What's your problem?

I work for a marketing company, and a long-time client has asked me whether I'd be interested in doing some freelance work on the side.

by Jeremy Bullmore
Last Updated: 31 Aug 2010

I am tempted because they will pay me well (I could really do with the money), and it could be an interesting project. But if I take it, I'm worried that my manager will find out. Strictly speaking, I'm not meant to do any work like this and I'm afraid that I could be sacked for it. Should I take it?

It's interesting the way we use the phrase 'strictly speaking'. 'Strictly speaking, I've given up desserts.' 'Strictly speaking, it's my turn to do the school run.' And what we actually mean is, just this once, we'll cry off the school run and have a bit of Black Forest gateau.

Strictly speaking, you're not meant to do any freelance work - but, just this once, you're thinking about it. And the only thing that's making you hesitate is the thought of being found out.

You need to think this through from the beginning. What this long-term client is hoping to do is bypass your company and get a chunk of your valued time on the cheap. However generously he pays you, it will cost him less than your company's charge-out rate.
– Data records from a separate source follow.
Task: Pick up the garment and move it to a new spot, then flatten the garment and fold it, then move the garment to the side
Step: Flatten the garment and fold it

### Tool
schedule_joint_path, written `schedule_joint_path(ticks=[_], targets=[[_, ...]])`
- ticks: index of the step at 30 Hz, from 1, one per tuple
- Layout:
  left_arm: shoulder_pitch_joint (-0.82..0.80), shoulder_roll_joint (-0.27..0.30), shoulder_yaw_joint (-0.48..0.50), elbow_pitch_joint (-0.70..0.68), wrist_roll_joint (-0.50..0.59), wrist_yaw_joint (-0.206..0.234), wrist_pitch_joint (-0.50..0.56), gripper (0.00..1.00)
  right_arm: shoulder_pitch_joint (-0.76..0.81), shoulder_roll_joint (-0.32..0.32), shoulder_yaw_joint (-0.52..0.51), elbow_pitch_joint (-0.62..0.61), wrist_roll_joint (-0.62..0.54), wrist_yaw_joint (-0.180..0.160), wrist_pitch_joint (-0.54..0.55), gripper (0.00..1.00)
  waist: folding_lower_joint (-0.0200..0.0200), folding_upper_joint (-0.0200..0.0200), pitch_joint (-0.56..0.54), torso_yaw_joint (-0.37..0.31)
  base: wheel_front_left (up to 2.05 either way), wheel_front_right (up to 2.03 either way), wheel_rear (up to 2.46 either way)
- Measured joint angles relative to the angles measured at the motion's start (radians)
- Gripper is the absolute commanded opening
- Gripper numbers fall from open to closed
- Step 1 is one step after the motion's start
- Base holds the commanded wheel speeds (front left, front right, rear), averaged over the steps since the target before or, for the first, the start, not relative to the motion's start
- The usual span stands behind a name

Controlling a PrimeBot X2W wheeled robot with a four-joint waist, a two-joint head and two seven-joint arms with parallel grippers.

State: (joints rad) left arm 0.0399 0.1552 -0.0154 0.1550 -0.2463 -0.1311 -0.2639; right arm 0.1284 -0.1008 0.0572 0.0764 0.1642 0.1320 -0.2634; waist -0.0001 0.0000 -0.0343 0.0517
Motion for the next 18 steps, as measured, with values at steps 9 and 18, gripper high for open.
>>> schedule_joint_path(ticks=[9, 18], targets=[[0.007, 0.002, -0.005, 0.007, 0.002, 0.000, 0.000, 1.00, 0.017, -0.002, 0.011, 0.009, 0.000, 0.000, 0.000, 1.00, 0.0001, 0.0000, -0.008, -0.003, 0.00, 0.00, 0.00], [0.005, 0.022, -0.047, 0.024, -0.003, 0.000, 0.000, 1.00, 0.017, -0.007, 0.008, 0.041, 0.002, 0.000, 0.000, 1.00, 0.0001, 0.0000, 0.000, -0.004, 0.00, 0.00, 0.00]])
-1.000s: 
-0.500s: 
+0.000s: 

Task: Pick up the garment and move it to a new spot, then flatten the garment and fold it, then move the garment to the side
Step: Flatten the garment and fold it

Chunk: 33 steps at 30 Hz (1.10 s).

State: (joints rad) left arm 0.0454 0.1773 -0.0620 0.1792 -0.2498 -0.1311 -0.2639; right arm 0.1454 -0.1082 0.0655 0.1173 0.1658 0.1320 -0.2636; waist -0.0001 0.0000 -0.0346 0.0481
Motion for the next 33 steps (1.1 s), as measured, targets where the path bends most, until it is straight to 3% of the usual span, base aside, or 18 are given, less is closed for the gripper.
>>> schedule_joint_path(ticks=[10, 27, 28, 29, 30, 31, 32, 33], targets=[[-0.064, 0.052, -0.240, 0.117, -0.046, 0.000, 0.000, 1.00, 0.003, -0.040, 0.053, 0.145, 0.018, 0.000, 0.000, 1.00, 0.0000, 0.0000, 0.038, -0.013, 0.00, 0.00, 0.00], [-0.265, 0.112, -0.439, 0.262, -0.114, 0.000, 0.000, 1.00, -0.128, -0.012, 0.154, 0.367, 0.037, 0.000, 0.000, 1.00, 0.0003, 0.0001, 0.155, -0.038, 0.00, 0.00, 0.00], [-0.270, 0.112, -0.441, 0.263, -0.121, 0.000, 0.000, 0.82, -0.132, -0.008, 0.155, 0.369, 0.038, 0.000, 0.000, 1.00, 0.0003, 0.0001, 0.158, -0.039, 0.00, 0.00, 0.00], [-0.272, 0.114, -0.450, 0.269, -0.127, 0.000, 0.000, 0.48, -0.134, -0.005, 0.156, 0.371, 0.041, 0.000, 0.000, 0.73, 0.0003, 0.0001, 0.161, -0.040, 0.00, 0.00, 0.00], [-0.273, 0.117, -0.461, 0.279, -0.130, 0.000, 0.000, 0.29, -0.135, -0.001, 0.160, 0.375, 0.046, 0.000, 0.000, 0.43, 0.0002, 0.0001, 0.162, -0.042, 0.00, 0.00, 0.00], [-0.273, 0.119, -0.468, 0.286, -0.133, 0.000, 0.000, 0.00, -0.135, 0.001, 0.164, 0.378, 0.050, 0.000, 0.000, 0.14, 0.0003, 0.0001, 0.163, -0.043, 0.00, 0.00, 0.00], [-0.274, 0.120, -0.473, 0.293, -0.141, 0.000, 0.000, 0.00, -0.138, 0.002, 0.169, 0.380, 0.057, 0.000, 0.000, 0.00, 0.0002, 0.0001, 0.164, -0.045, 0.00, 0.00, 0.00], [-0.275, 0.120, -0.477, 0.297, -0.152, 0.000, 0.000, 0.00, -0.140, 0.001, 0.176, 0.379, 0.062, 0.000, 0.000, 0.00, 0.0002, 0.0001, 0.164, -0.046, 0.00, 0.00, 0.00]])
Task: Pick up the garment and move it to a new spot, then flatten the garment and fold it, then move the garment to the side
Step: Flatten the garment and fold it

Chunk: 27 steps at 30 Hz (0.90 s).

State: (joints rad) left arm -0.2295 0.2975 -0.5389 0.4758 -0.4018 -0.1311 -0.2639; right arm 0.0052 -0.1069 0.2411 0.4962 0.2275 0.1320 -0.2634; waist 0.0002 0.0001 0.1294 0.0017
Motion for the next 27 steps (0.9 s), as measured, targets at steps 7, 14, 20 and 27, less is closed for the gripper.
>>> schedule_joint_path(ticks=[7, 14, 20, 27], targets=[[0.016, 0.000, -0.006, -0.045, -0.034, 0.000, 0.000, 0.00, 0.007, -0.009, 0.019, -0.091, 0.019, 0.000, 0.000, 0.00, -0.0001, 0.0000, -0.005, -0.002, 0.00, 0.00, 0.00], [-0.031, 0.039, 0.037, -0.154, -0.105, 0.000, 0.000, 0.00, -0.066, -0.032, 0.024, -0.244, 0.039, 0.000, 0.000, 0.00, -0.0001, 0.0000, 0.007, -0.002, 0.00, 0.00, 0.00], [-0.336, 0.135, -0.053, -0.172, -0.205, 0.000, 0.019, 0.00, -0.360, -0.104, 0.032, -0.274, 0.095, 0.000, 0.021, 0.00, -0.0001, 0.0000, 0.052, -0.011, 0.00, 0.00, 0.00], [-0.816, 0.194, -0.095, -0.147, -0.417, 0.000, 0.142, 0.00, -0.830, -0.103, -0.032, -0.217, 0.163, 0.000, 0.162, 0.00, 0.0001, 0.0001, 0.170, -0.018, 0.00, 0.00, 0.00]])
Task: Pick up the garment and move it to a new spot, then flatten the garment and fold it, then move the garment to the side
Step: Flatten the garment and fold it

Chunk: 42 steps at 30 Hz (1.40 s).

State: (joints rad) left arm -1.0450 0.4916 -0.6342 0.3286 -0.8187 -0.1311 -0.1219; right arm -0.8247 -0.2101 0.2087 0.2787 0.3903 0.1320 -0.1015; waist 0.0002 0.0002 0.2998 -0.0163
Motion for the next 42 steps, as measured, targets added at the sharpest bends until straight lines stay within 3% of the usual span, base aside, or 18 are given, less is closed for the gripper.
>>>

He's perfectly entitled to try this on, of course, but it seems a bit shifty and it certainly puts you in a diffi- cult position.

Tell your client that you greatly appreciate the suggestion and that you'd love to do it, but your contract forbids it. However, it's possible that your boss would agree to make an exception, so is it OK if you put it to him?

If your client insists on keeping the deal a secret, your decision makes itself. It's a pity about the money, but the alternative is a nightmare future of guilt, furtiveness and fear. If he gives you the thumbs-up, however, you can put the proposition openly to your boss.

My guess is he won't take kindly to the thought; to him, it will look as if you're doing him out of a bit of legitimate business. He will also suspect that you would do the client's freelance work during normal office hours, but he'd probably have enough sense to refrain from saying so. Should he say no, take his decision with good grace. At the very least, you'll have registered the fact that the client rates you highly and that you could do with more money.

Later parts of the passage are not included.